Dans de nombreux pays où des mesures de confinement ont été adoptées, le problème de la fracture numérique resurgit dans le débat public. C’est le cas aux Etats-Unis. Au pays de l’Oncle Sam, Geoffrey Starks, commissaire à la FCC, le gendarme des télécoms, a pris la plume pour appeler les pouvoirs publics à se mobiliser. Dans une tribune publiée dans le New York Times jeudi dernier, et intitulée « Pour lutter contre le coronavirus, des millions d’Américains ont encore besoin d’Internet », il appelle l’exécutif à prendre ses responsabilités pour réduire, sans traîner, les inégalités d’accès au numérique. Avec les mesures de confinement, il estime que « les prochaines semaines jetteront une lumière crue sur la réalité, déjà cruelle, de la fracture numérique ».
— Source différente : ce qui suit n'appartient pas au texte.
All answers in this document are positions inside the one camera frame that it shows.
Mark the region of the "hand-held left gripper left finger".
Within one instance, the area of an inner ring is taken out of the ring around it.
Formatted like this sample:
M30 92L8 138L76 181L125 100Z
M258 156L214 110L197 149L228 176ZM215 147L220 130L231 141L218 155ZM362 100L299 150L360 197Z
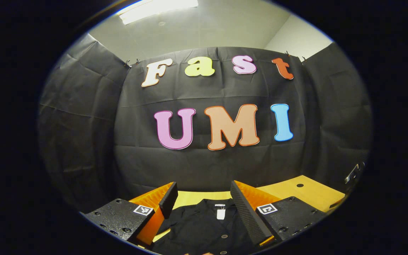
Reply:
M146 248L171 215L177 197L173 181L131 200L117 198L83 216L103 231Z

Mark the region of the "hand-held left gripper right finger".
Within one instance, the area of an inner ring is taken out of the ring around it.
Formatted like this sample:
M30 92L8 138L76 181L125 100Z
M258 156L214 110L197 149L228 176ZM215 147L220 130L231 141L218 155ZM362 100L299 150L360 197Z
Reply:
M231 182L230 194L255 246L284 242L327 216L297 197L280 199L240 181Z

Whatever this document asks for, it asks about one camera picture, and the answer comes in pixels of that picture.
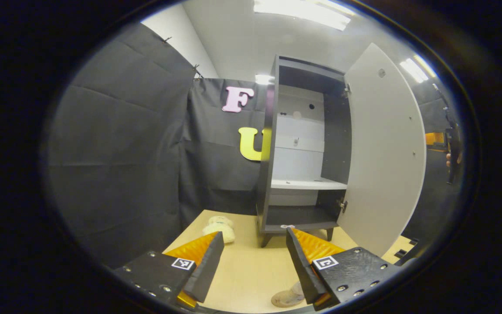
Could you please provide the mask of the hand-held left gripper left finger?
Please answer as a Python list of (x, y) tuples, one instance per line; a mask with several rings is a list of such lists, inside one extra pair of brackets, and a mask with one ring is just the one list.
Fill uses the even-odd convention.
[(223, 233), (214, 231), (166, 253), (146, 252), (114, 274), (152, 300), (197, 309), (208, 295), (223, 250)]

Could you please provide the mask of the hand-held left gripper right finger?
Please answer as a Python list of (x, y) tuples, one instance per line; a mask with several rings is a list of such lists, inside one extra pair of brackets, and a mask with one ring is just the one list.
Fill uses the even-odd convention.
[(365, 248), (343, 249), (296, 228), (286, 230), (285, 243), (305, 300), (317, 311), (367, 298), (402, 271)]

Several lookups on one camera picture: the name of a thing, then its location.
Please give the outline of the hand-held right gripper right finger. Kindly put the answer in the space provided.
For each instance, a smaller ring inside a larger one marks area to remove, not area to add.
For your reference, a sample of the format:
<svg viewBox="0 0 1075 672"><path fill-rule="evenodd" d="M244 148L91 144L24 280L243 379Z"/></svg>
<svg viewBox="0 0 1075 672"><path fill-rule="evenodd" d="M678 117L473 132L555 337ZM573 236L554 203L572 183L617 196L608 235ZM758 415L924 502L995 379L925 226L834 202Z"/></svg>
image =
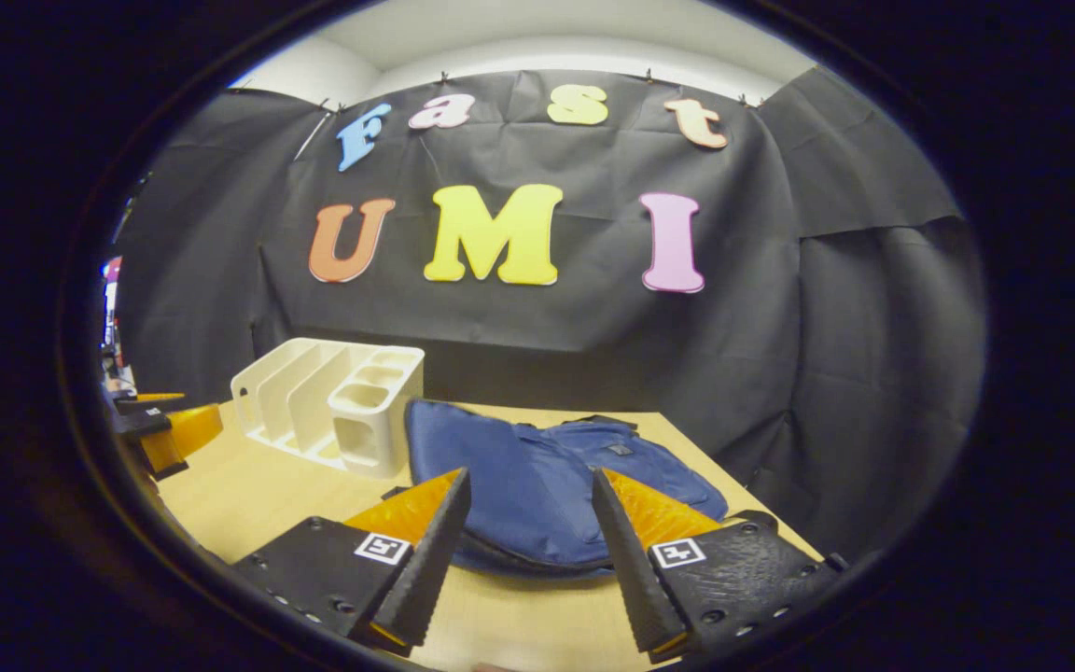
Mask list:
<svg viewBox="0 0 1075 672"><path fill-rule="evenodd" d="M782 537L766 511L717 521L613 469L594 471L592 505L635 644L654 664L775 634L849 567Z"/></svg>

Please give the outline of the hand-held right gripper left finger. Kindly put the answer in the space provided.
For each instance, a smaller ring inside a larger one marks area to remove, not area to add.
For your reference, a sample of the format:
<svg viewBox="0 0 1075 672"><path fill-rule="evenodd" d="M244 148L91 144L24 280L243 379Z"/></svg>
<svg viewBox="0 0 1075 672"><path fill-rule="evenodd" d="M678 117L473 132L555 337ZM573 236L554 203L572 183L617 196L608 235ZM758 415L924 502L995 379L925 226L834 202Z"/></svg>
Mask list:
<svg viewBox="0 0 1075 672"><path fill-rule="evenodd" d="M472 477L452 469L344 521L309 516L233 570L333 635L410 654L426 641L470 505Z"/></svg>

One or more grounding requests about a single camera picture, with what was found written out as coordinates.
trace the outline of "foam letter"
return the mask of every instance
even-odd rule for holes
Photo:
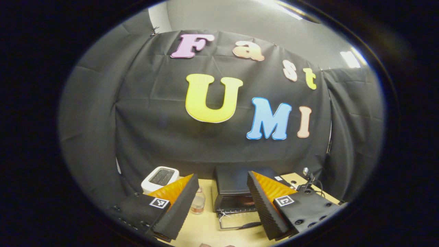
[[[247,133],[248,139],[260,139],[262,137],[261,126],[263,126],[265,139],[269,138],[273,130],[271,138],[274,140],[284,140],[287,138],[287,123],[290,115],[291,106],[282,103],[273,115],[270,103],[266,98],[255,97],[252,99],[255,105],[255,117],[253,119],[252,130]]]
[[[292,81],[297,81],[296,66],[294,66],[294,63],[284,60],[282,61],[282,64],[284,65],[285,77]]]
[[[262,56],[261,47],[253,42],[238,41],[235,45],[237,45],[237,47],[233,49],[233,54],[240,58],[252,58],[256,61],[265,59],[265,57]]]
[[[192,47],[197,51],[201,51],[206,45],[206,40],[213,41],[215,36],[211,34],[183,34],[183,39],[180,42],[177,50],[171,54],[172,58],[193,58],[195,53],[192,52]]]
[[[309,136],[309,115],[311,114],[311,108],[306,106],[299,107],[299,111],[302,113],[302,117],[300,119],[300,129],[297,132],[297,137],[299,138],[307,138]]]
[[[221,123],[233,116],[236,109],[238,88],[243,85],[236,78],[223,77],[221,83],[225,85],[224,103],[218,110],[206,106],[206,96],[209,84],[215,79],[210,75],[190,74],[186,77],[189,88],[186,95],[187,113],[201,122]]]
[[[313,73],[313,70],[310,68],[304,68],[303,71],[305,72],[306,76],[306,84],[309,88],[312,90],[315,90],[317,88],[317,85],[314,84],[314,80],[316,78],[316,74]]]

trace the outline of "table surface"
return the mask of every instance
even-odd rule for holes
[[[295,185],[306,183],[306,180],[296,173],[281,175],[281,177],[289,183],[296,181]],[[228,245],[235,247],[267,247],[288,239],[268,240],[262,225],[240,230],[220,230],[217,214],[213,212],[212,208],[212,180],[199,179],[198,182],[206,197],[204,212],[198,215],[189,212],[177,239],[172,240],[171,243],[162,242],[175,247],[199,247],[202,243],[211,247],[226,247]],[[339,200],[325,192],[324,194],[326,199],[332,203],[339,203]]]

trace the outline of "letter u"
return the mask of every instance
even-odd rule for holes
[[[209,84],[215,79],[213,76],[204,74],[190,74],[186,77],[189,88],[186,95],[187,113],[201,122],[221,123],[229,120],[235,113],[238,88],[243,85],[242,81],[236,78],[223,77],[224,103],[220,109],[210,109],[206,106],[206,97]]]

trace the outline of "letter m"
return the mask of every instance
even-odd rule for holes
[[[261,127],[263,127],[265,138],[271,136],[274,140],[285,140],[287,138],[287,123],[290,115],[291,106],[282,103],[273,115],[270,102],[266,98],[256,97],[252,99],[255,105],[255,117],[253,119],[252,130],[247,133],[248,139],[260,139],[262,137]]]

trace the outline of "plastic bottle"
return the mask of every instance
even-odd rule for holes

« Des dizaines de millions d’Américains ne peuvent pas accéder ou ne peuvent pas s’offrir de connexion haut débit à domicile, poursuit le cadre de la FCC. Or ils en ont besoin pour le télétravail, accéder aux informations médicales et permettre aux jeunes d’étudier lorsque les écoles sont fermées. » Selon lui, « lorsque la santé publique nécessite une distanciation sociale, voire une mise en quarantaine, la réduction de la fracture numérique devient un enjeu central pour notre sécurité, et préserver notre situation économique ». Un constat qui vaut aussi pour la France.